In the initial stage, the data for this study was collected from Kaggle using the “E-Commerce Reviews” dataset which contains about 23 thousand entries. This dataset was chosen due to its thickness and diversity of numerical and text information. In this stage, the entire data was analyzed and prepared for further processing through pre-processing steps that involved handling missing values and feature standardization.

Univariate distribution

The research began by analyzing the univariate distribution to understand the numerical trends of the customer review data. Focusing on the data distribution of a single variable helped identify patterns in product preference and customer satisfaction (Hayadi et al., 2023; Ajiono & Hariguna, 2023).

Multivariate distributions

The next stage is a multivariate distribution analysis, which includes simultaneous relationships between multiple variables in customer reviews. This helps provide a deeper understanding of the complex interactions between relevant variables.

Multivariate analysis

The next step is to deepen the multivariate analysis, explaining the relationships between variables that can influence customer reviews. This analysis is instrumental in gaining deeper strategic insights.

Working with text

The research moves into the text aspect by addressing text data management and analysis. Text pre-processing, sentiment analysis, and word distribution and word clouds are the focus in understanding customer review content.

N-grams by recommended feature

The use of N-grams was explored to understand the relatedness of words in reviews, specifically based on recommended features. This provided deeper insights into aspects that might influence customer experience.

Supervised learning—naive Bayes

This stage brought the research to supervised learning with the application of the Naive Bayes classification algorithm. This allowed the research to create predictive models based on the data, opening up the potential for implementation in improving customer experience on e-commerce platforms.

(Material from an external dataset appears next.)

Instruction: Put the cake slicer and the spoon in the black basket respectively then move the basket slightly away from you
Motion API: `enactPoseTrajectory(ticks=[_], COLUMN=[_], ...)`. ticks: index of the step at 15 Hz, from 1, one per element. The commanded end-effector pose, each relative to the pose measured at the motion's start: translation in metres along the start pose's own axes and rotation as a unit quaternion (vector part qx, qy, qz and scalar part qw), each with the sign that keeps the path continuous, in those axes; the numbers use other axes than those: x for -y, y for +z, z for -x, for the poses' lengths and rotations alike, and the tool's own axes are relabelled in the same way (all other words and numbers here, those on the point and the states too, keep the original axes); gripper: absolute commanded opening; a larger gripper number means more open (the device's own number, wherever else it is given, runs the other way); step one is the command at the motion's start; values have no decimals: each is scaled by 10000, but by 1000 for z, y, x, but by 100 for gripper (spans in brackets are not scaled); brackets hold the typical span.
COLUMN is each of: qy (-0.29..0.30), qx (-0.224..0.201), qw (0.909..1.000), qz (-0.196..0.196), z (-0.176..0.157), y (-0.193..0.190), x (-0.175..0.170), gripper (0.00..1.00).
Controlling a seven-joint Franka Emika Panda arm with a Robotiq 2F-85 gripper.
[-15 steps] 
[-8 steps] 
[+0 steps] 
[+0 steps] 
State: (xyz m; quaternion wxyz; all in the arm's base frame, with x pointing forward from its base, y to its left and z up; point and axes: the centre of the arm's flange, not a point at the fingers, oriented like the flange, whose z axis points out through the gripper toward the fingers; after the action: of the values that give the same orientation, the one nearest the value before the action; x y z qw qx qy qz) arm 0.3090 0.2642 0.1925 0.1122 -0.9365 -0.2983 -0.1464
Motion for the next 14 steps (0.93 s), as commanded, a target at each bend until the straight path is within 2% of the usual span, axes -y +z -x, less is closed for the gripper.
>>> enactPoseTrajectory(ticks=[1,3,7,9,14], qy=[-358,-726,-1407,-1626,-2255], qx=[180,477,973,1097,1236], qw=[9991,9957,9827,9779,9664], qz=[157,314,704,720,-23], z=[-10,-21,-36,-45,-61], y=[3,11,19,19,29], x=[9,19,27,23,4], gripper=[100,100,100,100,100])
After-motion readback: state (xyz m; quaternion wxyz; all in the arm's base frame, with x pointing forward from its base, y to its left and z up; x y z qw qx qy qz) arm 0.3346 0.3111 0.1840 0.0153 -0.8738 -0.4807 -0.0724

Univariate and multivariate distributions

Univariate distribution

In the univariate distribution stage, the study began by analyzing the variables individually. The dataset has dimensions of 22,628 rows and 13 columns, with some variables having unique values and some missing values. From the interpretation, there are about 3,000 missing values, but the variable “Review Text” will not be pruned further as it is a variable that must be complete. Some categorical variables such as “Clothing ID” and “Class Name” have a high number of uniques, so they require more in-depth non-visual exploration methods. Descriptive analysis was performed on numerical variables to understand their distribution.

Multivariate distribution

The next stage is multivariate distribution analysis, which involves simultaneous relationships between multiple variables. This analysis helps to provide a deeper understanding of the complex interactions between relevant variables. In this case, an example is shown with a visualization using heatmaps to illustrate the percentage of occurrence of a categorical variable against another categorical variable, such as “Division Name” against “Department Name”. At this stage, the distribution of continuous variables against categorical variables is also explored through bar plots and scatter plots, providing insight into the patterns and relationships between them. In addition to descriptive analyses, advanced statistical models were employed to uncover latent relationships within the dataset. Logistic regression, represented by the equation: (6) $l o g i t (P (Y = 1)) = β_{0} + β_{1} X_{1} + β_{2} X_{2} + \dots + β_{n} X_{n}$

was utilized to predict binary outcomes, such as customer sentiment based on review attributes. This model estimates the probability $P ($ Y =1 $)$ of a positive sentiment given predictors X1, X2, …, Xn. Moreover, Naive Bayes classification was employed to classify sentiments using conditional probabilities: (7) $P (Y | X_{1}, X_{2}, \dots, X_{n}) = \frac{P (Y) Π_{i = 1}^{n} P (X_{i} | Y)}{P (X_{1}, X_{2}, \dots, X_{n})}$

where P(Y) is the prior probability of sentiment Y, and P(X_i∣Y) represents the likelihood of feature X_i given sentiment Y. These models were selected for their ability to handle both numerical and textual data, providing robust insights into customer preferences and sentiment dynamics in e-commerce reviews.

Results

Multivariate analysis

The multivariate analysis stage in this study provides a deeper understanding of the relationships between variables and the complexity of descriptive statistics (Al-shahrani & Al-garni, 2022; Nordat, Tola & Yasin, 2022). First, attention was focused on comparing the average ratings of products based on recommendations, showing that recommended products tended to receive higher ratings. This analysis was extended to clustering by Clothing ID, revealing that product popularity did not significantly affect their average rating, but there was a strong positive correlation between ratings and recommendations. Furthermore, a correlation analysis was conducted based on product category, showing that there is a positive relationship between the average age of the buyer and the likelihood of the product being recommended. Products in certain categories, such as “Casual bottoms” and ”Chemises”, have a high likelihood of being recommended, strengthening the relationship between age preference and recommendation. These results provide greater insight into the factors that influence consumers’ perceptions of e-commerce products. Figure 2 shows the average ranking by recommendation, while Fig. 3 is a correlation matrix that provides a more detailed visualization of the relationship between variables.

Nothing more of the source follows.